Recently, I was asked by Reflection Films to discuss how fundraisers can be more efficient and improve their odds for success. The results follow.
Q. How should busy fundraising professionals spend their time for maximum return?
A. It will vary a little by industry sector, but a fundraiser can never go wrong by spending more time deepening relationships with existing donors. A nonprofit organization must continually acquire new donors to offset those that leave the area, die off, etc., but the bulk of fundraising dollars will come from existing donors. So we need to deepen our relationships with them and our organization’s mission to increase the size of their gifts.
That said, I would recommend doing a good job in a few areas of fundraising concentration, such as major gifts and direct mail appeals, or foundation grants and special events, rather than trying to do everything without enough staff capacity. There is definitely a right way and a wrong way to ask for money.
Q. What is the right and wrong way to ask for money?

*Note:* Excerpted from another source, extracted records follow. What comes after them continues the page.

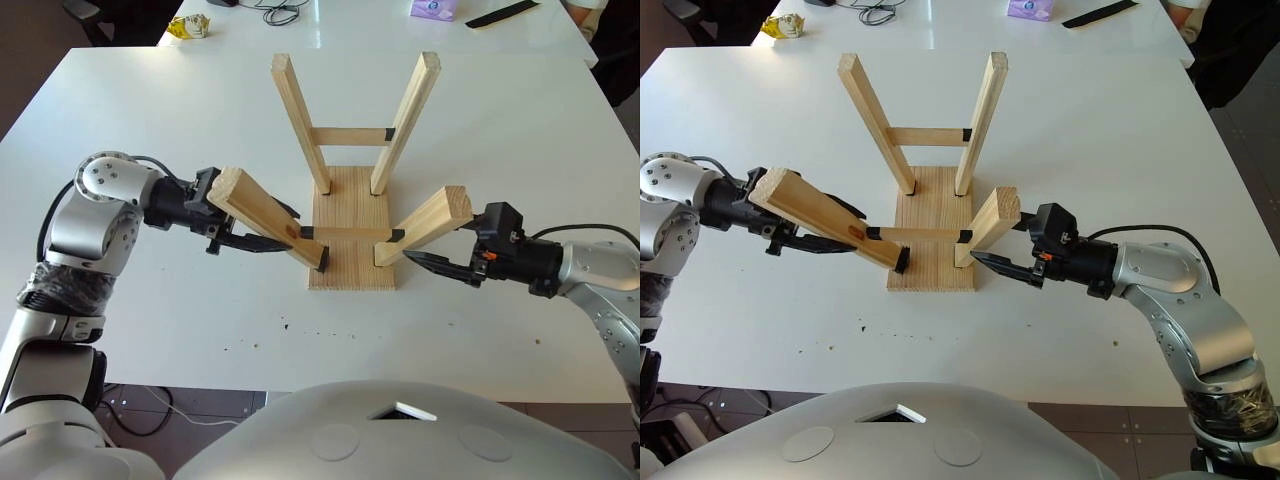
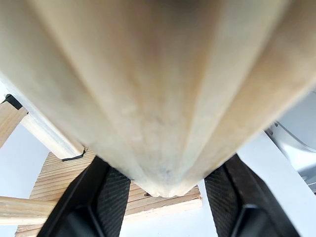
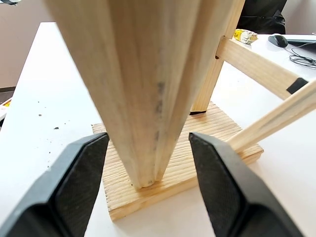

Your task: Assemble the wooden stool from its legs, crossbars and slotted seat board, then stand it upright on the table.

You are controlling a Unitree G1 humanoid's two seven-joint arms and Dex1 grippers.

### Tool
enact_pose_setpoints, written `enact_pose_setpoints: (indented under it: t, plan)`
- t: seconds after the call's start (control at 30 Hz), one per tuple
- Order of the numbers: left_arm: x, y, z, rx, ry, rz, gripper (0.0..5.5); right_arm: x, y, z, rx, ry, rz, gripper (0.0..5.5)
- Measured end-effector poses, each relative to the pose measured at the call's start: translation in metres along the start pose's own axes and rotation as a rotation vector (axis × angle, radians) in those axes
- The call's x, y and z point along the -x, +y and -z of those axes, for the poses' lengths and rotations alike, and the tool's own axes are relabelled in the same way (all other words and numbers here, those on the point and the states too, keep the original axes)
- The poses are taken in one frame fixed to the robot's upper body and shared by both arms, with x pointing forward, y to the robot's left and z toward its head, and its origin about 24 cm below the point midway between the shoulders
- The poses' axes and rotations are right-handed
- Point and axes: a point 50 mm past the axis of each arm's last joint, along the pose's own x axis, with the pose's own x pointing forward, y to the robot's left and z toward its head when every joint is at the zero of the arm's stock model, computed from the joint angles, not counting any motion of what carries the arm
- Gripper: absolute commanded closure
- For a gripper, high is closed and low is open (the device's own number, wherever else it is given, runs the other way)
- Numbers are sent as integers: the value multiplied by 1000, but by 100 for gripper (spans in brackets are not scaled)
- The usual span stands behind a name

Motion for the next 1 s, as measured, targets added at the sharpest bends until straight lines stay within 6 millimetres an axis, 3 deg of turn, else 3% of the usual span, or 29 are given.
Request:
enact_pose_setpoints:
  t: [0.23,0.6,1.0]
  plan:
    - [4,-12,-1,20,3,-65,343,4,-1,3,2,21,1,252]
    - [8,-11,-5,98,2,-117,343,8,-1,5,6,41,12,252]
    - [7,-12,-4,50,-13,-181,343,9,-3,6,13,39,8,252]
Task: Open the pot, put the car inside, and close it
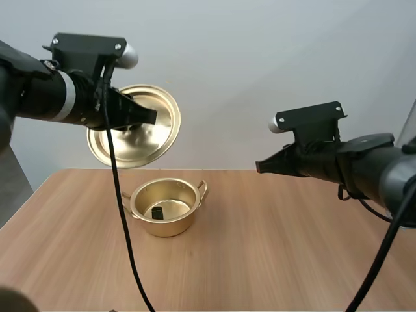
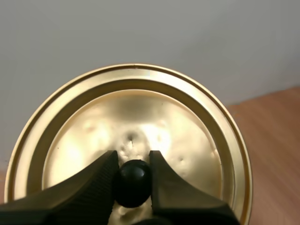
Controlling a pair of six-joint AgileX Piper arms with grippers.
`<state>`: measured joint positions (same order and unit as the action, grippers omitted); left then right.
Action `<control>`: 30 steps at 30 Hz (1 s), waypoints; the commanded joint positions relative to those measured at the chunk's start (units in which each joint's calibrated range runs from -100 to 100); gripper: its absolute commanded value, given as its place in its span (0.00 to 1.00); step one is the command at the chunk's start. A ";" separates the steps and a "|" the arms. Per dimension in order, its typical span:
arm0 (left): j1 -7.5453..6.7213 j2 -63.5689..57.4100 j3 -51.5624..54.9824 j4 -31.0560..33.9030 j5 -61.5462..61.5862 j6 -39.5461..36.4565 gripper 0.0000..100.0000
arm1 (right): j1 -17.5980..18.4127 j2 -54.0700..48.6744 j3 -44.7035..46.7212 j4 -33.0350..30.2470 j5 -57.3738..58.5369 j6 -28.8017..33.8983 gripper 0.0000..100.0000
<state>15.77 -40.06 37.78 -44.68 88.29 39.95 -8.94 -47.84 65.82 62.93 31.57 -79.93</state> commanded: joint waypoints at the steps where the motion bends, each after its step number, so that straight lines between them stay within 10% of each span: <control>1: -1.34 15.63 -0.07 5.17 0.43 0.01 0.00 | -2.57 -25.29 0.87 -2.35 4.42 3.30 0.00; 15: -14.19 28.74 -0.07 10.91 -22.26 -2.38 0.00 | -3.48 -25.69 0.87 -10.05 13.73 10.55 0.00; 30: -14.95 38.21 -0.07 15.99 -28.24 -4.48 0.00 | -3.48 -25.69 0.87 -10.15 13.98 10.55 0.00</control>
<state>0.85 -1.95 37.78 -28.69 60.02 35.38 -12.41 -73.60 66.72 52.81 45.50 -69.34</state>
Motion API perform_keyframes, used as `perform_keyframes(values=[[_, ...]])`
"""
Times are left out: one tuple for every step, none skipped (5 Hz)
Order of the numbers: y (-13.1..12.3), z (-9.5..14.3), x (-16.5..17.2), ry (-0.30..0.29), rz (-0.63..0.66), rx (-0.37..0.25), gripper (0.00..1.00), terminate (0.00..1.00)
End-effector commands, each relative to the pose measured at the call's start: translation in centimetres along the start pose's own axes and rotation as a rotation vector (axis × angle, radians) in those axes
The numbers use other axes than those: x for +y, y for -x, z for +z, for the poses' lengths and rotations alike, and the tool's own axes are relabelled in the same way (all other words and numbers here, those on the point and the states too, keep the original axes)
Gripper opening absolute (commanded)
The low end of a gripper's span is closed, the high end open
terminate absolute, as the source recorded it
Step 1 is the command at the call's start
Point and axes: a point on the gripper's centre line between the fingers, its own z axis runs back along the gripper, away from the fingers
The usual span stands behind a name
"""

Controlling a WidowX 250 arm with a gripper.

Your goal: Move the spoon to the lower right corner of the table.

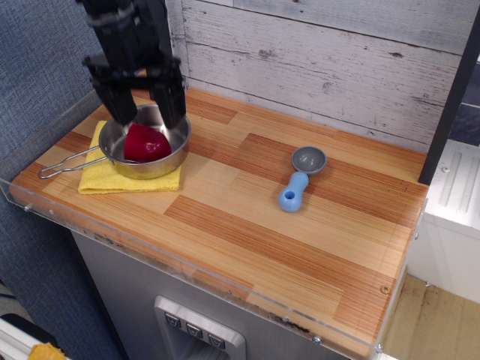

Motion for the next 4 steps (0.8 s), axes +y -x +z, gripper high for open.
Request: perform_keyframes(values=[[0.0,4.0,-4.7,-0.069,-0.081,-0.113,1.00,0.00],[-0.2,2.4,-8.6,-0.114,-0.115,-0.087,1.00,0.00],[-0.8,0.0,-11.8,-0.162,-0.113,-0.063,1.00,0.00],[-1.6,-2.5,-13.1,-0.219,-0.063,-0.024,1.00,0.00]])
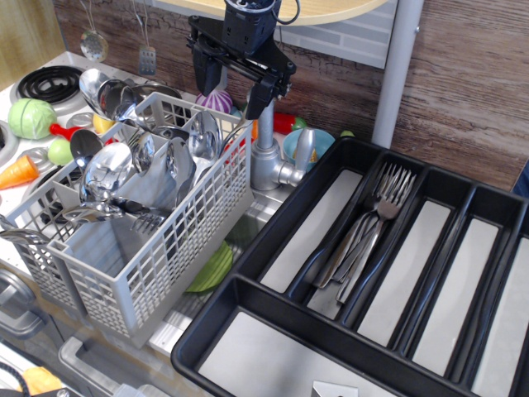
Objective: Put fork from basket to tray
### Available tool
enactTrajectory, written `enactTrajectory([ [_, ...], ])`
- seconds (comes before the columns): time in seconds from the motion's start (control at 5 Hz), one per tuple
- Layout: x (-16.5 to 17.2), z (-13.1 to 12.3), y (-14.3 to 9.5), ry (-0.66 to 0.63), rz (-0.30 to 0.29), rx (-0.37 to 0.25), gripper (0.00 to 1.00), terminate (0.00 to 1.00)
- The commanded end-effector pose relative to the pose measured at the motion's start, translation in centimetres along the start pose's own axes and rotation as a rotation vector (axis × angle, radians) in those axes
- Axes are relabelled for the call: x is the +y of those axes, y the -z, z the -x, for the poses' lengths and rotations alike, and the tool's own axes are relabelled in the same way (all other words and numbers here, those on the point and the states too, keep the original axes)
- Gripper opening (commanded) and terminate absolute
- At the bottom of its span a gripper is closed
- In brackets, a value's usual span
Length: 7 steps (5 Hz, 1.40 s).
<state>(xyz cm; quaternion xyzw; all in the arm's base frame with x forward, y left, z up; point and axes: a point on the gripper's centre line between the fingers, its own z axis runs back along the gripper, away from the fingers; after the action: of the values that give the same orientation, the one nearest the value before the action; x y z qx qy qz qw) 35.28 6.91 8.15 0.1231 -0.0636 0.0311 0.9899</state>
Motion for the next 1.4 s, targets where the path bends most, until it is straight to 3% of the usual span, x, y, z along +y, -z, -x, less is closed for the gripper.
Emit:
enactTrajectory([
  [0.0,0.0,0.0,0.0,0.0,0.0,0.0,1.0,0.0],
  [0.2,-0.7,-1.9,-0.3,-0.018,-0.082,-0.113,1.0,0.0],
  [0.4,-1.6,-3.3,-0.7,-0.069,-0.128,-0.163,1.0,0.0],
  [1.0,-1.0,-5.3,1.6,-0.172,-0.135,-0.307,1.0,0.0],
  [1.2,-0.6,-6.3,2.8,-0.261,-0.158,-0.317,1.0,0.0],
])
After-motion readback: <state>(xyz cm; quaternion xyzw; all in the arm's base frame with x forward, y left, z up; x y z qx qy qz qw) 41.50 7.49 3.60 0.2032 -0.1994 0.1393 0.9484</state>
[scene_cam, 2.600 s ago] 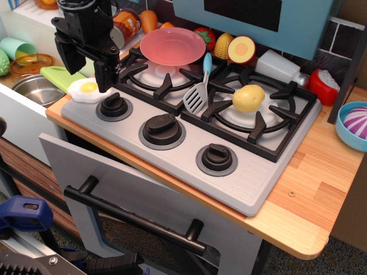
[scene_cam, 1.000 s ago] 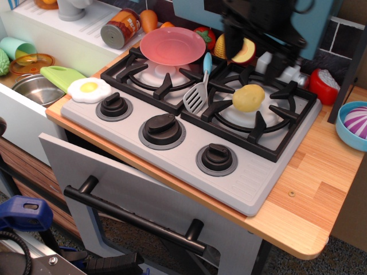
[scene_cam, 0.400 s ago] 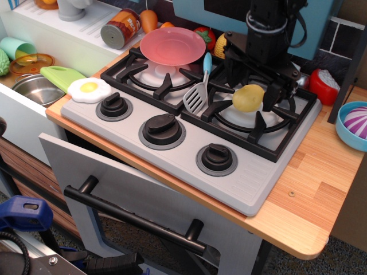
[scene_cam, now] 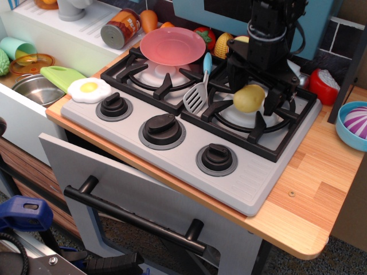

A. I will give you two examples. Example 1: I recently received an email from an organization with which I was not familiar. We had no prior relationship. This group found my email on a business website, and emailed me a pitch. The email started off “Dear Barbara:” which just reiterated that they didn’t know who I was, and didn’t even have the right name! So the ask wasn’t tailored to me and my interests, but rather a cut and paste spam job.
Did this group get anything from me? I deleted the email. This was the equivalent of a cold call. They had no idea about me, my needs or my interests, so they ended up wasting both of our time.
Example 2: A former client of mine sent a lovely handwritten note, thanking me for all my past support and help, and giving a brief overview of their new initiative. She asked if she could call in the near future to take me out for coffee and ask for advice about growing the initiative.
Did I take her follow up call? You bet. Did she get additional money to support the initiative? You betcha.
A. You have to know your audience — the individual(s) or foundation(s) from which you seek money. If an individual is very charitable to health organizations, but not interested in arts/culture, than you aren’t going to convince them otherwise to fund your theatre. Same with foundations. If their priorities don’t match yours, then don’t waste their time, it will not be a successful application. You really need to research potential donors and target your message accordingly, and then follow the rules/directions for an ask.
Also many special events like 5K runs that attract people who may not care one whit about your cause, but show up just to run, are one-off dollars. It is very hard to build a donor base of consistent givers invested in your mission with this kind of fundraising strategy.
Q. When should nonprofits hire a consultant versus hire their own inside person?
A. From a cost perspective, a proposal writer should bring in two to three times their salary and benefits to support the organization. So many smaller nonprofits who have the Executive Director or sole fundraising staffer writing proposals often call me for assistance. Larger organizations may need expert help from time to time on a certain type of funding application with which they do not have experience (e.g. government grant), or a certain peak volume time of year. For strategic planning, I always recommend hiring an outside consultant as facilitator, so that all staff and organizational volunteers can participate fully in the planning process.